PROBLEM REQUIREMENTS
Would you repeat each line below exactly, without the pictures?

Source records
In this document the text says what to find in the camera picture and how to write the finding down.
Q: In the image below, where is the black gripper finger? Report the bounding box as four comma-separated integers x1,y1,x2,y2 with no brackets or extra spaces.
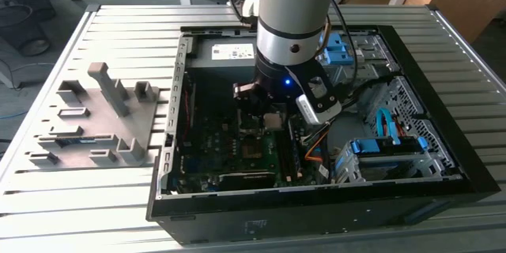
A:
232,82,274,117

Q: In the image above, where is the metal socket cover frame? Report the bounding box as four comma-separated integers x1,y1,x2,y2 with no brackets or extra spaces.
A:
235,107,264,136

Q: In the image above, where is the black CPU socket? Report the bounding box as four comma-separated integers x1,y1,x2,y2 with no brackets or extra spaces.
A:
236,136,264,161

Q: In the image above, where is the grey power supply unit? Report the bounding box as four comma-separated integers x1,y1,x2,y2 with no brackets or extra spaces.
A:
184,37,260,100

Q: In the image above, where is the blue plastic disk carrier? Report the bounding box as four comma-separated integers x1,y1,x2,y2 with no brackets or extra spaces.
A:
319,32,355,66

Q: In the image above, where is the dark green motherboard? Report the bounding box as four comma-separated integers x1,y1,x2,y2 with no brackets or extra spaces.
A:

REPLY
In this document the text says what to find in the camera picture and how to write the finding down.
Q: In the image below, where is the black gripper finger? Report the bounding box as four comma-separated integers x1,y1,x2,y2 with no brackets or extra spaces.
A:
232,82,274,117

Q: In the image above, where is the metal socket cover frame? Report the bounding box as four comma-separated integers x1,y1,x2,y2 with no brackets or extra spaces.
A:
235,107,264,136

Q: In the image above, where is the black CPU socket? Report the bounding box as four comma-separated integers x1,y1,x2,y2 with no brackets or extra spaces.
A:
236,136,264,161

Q: In the image above, where is the grey power supply unit? Report the bounding box as four comma-separated integers x1,y1,x2,y2 with no brackets or extra spaces.
A:
184,37,260,100

Q: In the image above, where is the blue plastic disk carrier? Report the bounding box as four comma-separated integers x1,y1,x2,y2 with no brackets or extra spaces.
A:
319,32,355,66

Q: In the image above, where is the dark green motherboard? Report the bounding box as four comma-separated integers x1,y1,x2,y2 with no brackets or extra spaces.
A:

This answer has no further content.